Y yo, que me creía de secano, ya no puedo vivir sin él… Todos tenemos una historia con el mar; no la pensamos, no nos paramos a sentirla, pero todos tenemos la nuestra. La mía, una chica de Madrid, criada en la aridez de Extremadura, se remonta a los veranos de infancia en el norte, donde el Cantábrico se coló por mis venas. Contaban mis padres que una vez me arrastró una ola, que tuvieron que sacarme de los pelos; parece que la marea se ha llevado ese episodio de la memoria y mis primeros recuerdos son de dormirme mecida por el rugir de una playa asturiana, en casa de la abuela, el agua plantando cara a las rocas. Desde entonces el océano me gusta así, fiero; a veces pienso que hace la catarsis por mí, que drena emociones que me cuesta sacar, porque el tono sería fuerte, quizás demasiado, estamos criados en el miedo a sentir, y entonces las olas toman el relevo y rompen escandalosas contra el muro de la playa de Santa Marina en Ribadesella, y me regalan el desahogo que necesito, el romperse necesario.
La historia es larga, y ahora, desde hace más de veinte años, lo veo a diario desde mi ventana, y en los días de poniente en invierno parece de plata, y la luz juega en la superficie, y los barcos, a lo lejos, parecen pequeños rectángulos en la inmensidad del estrecho de Gibraltar, que me obsesiona con su energía. Las corrientes, ahí donde la luz baja un tono y el misterio y la leyenda se perciben en el aire, donde un fin de año navegamos en las aguas marroquíes entre mínimas embarcaciones de pesca de palangre y los pescadores de Tánger, sonrientes, echaban un hilo con cebo para atrapar el atún y una familia de orcas les robaba el botín, un milagro en blanco y negro que entraba y salía del agua entre el silencio y la emoción. Ese día se ha grabado a fuego en mi memoria para siempre.

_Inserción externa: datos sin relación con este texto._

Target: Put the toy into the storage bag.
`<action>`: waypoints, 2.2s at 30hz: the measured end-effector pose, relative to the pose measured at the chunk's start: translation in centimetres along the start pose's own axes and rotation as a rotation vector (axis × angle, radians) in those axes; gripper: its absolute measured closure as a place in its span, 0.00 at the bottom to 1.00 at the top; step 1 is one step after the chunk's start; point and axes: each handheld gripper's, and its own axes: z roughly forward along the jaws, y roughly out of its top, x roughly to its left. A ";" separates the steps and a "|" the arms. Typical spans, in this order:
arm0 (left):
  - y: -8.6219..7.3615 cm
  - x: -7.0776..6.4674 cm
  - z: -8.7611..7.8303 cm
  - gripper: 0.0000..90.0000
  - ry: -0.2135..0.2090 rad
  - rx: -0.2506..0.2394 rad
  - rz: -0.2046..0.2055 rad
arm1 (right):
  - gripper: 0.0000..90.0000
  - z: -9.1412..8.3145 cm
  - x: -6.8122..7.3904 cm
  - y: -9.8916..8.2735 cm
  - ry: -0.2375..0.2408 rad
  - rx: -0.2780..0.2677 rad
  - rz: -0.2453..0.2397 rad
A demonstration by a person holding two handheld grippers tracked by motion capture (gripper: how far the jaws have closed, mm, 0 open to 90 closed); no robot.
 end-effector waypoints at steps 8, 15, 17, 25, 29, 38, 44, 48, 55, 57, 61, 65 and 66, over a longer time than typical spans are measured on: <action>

Necesito el mar; cuando me alejo me duele algo por dentro, ansío mirarlo, olerlo, meterme dentro. Aunque llueva, aunque truene, nada más liberador que bañarse en mitad de una tormenta. Secretamente he desarrollado un ritual, un hacer del mar un acontecimiento; me acerco a la orilla, lo observo un rato, llevo la atención al tacto, al agua fría contra la piel que reacciona, y entro muy despacio, respeto, algo de miedo, lo respiro, siento la circulación, el cuerpo reaccionando, y cuando me sumerjo sé que estoy viva, y miro al cielo y es un milagro. Porque el mar es medicina y lo cura casi todo. La indecisión, la tristeza, la resaca, el exceso de futuro, el mal de amores. Y al salir la vibración es despejada, y el corazón se expande, y yo me doy la vuelta y agacho la cabeza, y le doy las gracias -namasté, susurro a veces-. Tengo una historia con el mar, todos la tenemos, ¿Cuál es la tuya?